======== Source material

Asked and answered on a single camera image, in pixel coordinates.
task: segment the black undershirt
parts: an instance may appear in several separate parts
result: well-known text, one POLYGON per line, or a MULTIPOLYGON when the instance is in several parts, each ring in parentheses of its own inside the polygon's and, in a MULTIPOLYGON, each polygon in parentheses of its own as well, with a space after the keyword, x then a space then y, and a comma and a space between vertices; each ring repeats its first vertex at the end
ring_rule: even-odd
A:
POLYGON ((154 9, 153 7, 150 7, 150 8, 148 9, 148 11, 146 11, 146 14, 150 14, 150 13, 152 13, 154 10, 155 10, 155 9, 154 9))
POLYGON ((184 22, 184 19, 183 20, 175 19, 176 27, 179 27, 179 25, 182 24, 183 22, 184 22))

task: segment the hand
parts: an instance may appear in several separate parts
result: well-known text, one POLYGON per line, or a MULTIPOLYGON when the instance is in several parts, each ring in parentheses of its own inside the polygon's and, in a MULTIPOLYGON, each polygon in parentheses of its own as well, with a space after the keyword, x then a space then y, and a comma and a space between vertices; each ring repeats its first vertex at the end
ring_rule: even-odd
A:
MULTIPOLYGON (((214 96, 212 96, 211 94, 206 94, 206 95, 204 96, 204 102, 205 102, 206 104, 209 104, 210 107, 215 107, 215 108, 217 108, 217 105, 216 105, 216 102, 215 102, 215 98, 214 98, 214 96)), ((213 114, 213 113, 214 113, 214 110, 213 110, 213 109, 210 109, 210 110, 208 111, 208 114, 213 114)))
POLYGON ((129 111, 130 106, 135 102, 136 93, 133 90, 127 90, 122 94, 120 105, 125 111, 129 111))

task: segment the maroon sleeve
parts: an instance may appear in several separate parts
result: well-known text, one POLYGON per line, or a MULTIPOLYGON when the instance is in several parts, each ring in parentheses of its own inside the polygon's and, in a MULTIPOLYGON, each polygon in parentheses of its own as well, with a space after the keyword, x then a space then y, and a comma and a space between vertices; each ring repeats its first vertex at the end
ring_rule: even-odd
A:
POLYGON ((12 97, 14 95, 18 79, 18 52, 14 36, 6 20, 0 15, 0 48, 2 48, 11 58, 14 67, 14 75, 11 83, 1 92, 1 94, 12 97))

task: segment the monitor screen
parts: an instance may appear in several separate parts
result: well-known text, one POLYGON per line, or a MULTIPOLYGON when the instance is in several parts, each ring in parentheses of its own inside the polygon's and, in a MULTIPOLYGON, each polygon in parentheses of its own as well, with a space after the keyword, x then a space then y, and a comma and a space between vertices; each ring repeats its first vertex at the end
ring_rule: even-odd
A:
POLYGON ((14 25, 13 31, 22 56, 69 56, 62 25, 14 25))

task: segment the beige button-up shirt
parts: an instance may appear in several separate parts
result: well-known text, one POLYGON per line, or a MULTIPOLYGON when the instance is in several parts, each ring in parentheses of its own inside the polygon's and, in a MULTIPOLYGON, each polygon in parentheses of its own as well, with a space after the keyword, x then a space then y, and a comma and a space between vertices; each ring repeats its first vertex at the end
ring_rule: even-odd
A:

================

• What to work on: Across the data, find each line that has "segment" in it and copy that line.

• Task answer:
task: segment the black undershirt
task: segment the hand
task: segment the maroon sleeve
task: segment the monitor screen
task: segment the beige button-up shirt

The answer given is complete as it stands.